# [INSTRUCTIONS TO FOLLOW]
Please reproduce the data exactly, excluding any pictures it contains.

# [SUPPLIED ENTRIES]
-------

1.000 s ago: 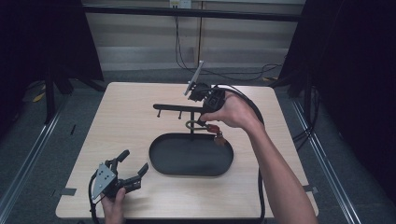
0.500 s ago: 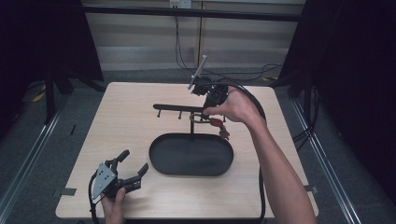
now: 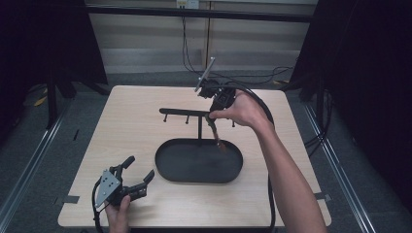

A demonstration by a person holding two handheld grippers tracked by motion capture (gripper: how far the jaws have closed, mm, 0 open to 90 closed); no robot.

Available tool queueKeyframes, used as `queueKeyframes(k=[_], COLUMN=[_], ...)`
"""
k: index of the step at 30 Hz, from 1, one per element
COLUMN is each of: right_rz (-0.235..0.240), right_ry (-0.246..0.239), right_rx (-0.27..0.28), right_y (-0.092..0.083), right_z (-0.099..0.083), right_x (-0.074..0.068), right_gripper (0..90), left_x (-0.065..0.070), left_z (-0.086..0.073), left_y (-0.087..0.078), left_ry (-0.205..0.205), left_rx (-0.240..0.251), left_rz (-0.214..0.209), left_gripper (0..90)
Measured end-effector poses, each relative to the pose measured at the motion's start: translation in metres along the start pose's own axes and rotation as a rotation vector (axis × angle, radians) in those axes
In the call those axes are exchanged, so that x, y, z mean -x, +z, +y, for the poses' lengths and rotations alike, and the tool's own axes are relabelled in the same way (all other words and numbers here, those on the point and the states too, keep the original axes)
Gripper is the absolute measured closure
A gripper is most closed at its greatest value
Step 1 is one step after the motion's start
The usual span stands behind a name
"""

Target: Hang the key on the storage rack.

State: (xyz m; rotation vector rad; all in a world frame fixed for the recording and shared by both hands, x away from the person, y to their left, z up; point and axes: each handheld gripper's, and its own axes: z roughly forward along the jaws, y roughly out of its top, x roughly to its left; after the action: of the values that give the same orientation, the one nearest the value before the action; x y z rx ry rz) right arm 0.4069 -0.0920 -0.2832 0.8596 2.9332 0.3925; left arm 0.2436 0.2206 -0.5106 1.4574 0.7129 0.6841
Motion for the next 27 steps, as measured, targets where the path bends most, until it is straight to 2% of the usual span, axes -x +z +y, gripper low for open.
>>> queueKeyframes(k=[7, 18, 26, 27], right_rz=[0.008, 0.018, 0.028, 0.031], right_ry=[0.008, 0.013, 0.015, 0.027], right_rx=[0.001, -0.011, 0.009, 0.013], right_y=[0.000, 0.001, 0.000, 0.000], right_z=[-0.001, -0.007, -0.013, -0.014], right_x=[0.004, 0.012, 0.014, 0.014], right_gripper=[81.2, 83.3, 82.6, 81.9], left_x=[-0.001, 0.000, 0.000, 0.000], left_z=[0.000, 0.000, 0.000, 0.000], left_y=[-0.001, 0.000, 0.000, 0.000], left_ry=[0.011, 0.002, 0.008, 0.007], left_rx=[-0.007, -0.002, -0.006, -0.005], left_rz=[-0.001, 0.000, -0.001, -0.001], left_gripper=[15.7, 15.7, 15.6, 15.6])
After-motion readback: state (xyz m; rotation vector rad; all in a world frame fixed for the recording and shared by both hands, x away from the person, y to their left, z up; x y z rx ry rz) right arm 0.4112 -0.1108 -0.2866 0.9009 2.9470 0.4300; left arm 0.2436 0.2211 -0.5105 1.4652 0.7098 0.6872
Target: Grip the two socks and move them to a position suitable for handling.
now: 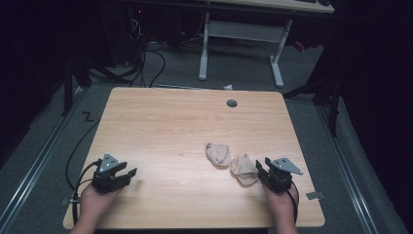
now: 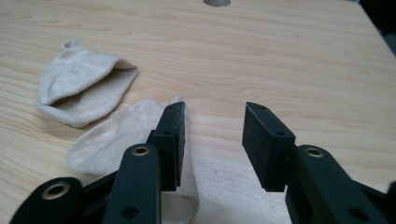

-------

# [REPLY TO THE EXERCISE]
1.000 s ago: 
0.500 s ago: 
now: 

A demonstration by a person holding two handheld grippers tracked by motion capture (gripper: how far the jaws have closed, mm, 0 open to 90 closed); no robot.

Available tool queueKeyframes, used as `queueKeyframes(k=[_], COLUMN=[_], ...)`
"""
k: index of the step at 30 Hz, from 1, one per element
COLUMN is each of: right_rz (-0.235..0.240), right_ry (-0.246..0.239), right_rx (-0.27..0.28), right_y (-0.092..0.083), right_z (-0.099..0.083), right_x (-0.074..0.068), right_gripper (0..90), left_x (-0.065..0.070), left_z (-0.086..0.073), left_y (-0.087..0.078), left_ry (-0.205..0.205), left_rx (-0.240..0.251), left_rz (-0.214..0.209), left_gripper (0..90)
Measured end-effector poses, each relative to the pose measured at the motion's start: translation in metres along the start pose's own axes and rotation as a rotation vector (axis × angle, radians) in those axes
In the call those axes are exchanged, so that x, y, z mean -x, +z, +y, for the poses' lengths and rotations alike, and the tool's own axes are relabelled in the same way (all other words and numbers here, those on the point and the states too, keep the original axes)
Gripper is the absolute measured closure
A gripper is most closed at its greatest value
Step 1 is one step after the motion's start
The usual span stands behind a name
"""

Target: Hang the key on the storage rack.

State: (xyz m; rotation vector rad; all in a world frame fixed for the recording and shared by both hands, x away from the person, y to their left, z up; point and axes: each handheld gripper's, and its own axes: z roughly forward along the jaws, y roughly out of its top, x roughly to its left; after the action: of the values that give the same orientation, the one nearest the value before the action; x y z rx ry rz) right arm 0.4069 -0.0920 -0.2832 0.8596 2.9332 0.3925; left arm 0.2436 0.2206 -0.5106 1.4574 0.7129 0.6841
Motion for the next 27 steps, as measured, targets where the path bends most, until it is straight to 2% of the usual span, axes -x +z +y, gripper low for open.
>>> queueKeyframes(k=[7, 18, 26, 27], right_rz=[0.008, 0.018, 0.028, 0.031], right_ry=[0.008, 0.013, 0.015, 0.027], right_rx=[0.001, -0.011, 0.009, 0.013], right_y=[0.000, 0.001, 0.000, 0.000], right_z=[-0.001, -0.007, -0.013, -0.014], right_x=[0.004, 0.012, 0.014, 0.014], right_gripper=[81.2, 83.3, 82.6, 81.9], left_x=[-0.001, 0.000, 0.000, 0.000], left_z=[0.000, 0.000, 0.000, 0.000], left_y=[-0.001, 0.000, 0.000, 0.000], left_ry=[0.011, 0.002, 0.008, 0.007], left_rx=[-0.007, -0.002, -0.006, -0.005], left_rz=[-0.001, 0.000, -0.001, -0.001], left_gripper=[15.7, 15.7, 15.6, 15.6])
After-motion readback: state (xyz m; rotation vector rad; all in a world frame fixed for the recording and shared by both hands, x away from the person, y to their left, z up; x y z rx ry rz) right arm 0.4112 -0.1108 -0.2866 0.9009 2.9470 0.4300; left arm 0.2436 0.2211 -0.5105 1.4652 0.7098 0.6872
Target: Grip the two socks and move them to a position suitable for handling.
now: 
now: 

For this exercise, nothing further remains to be done.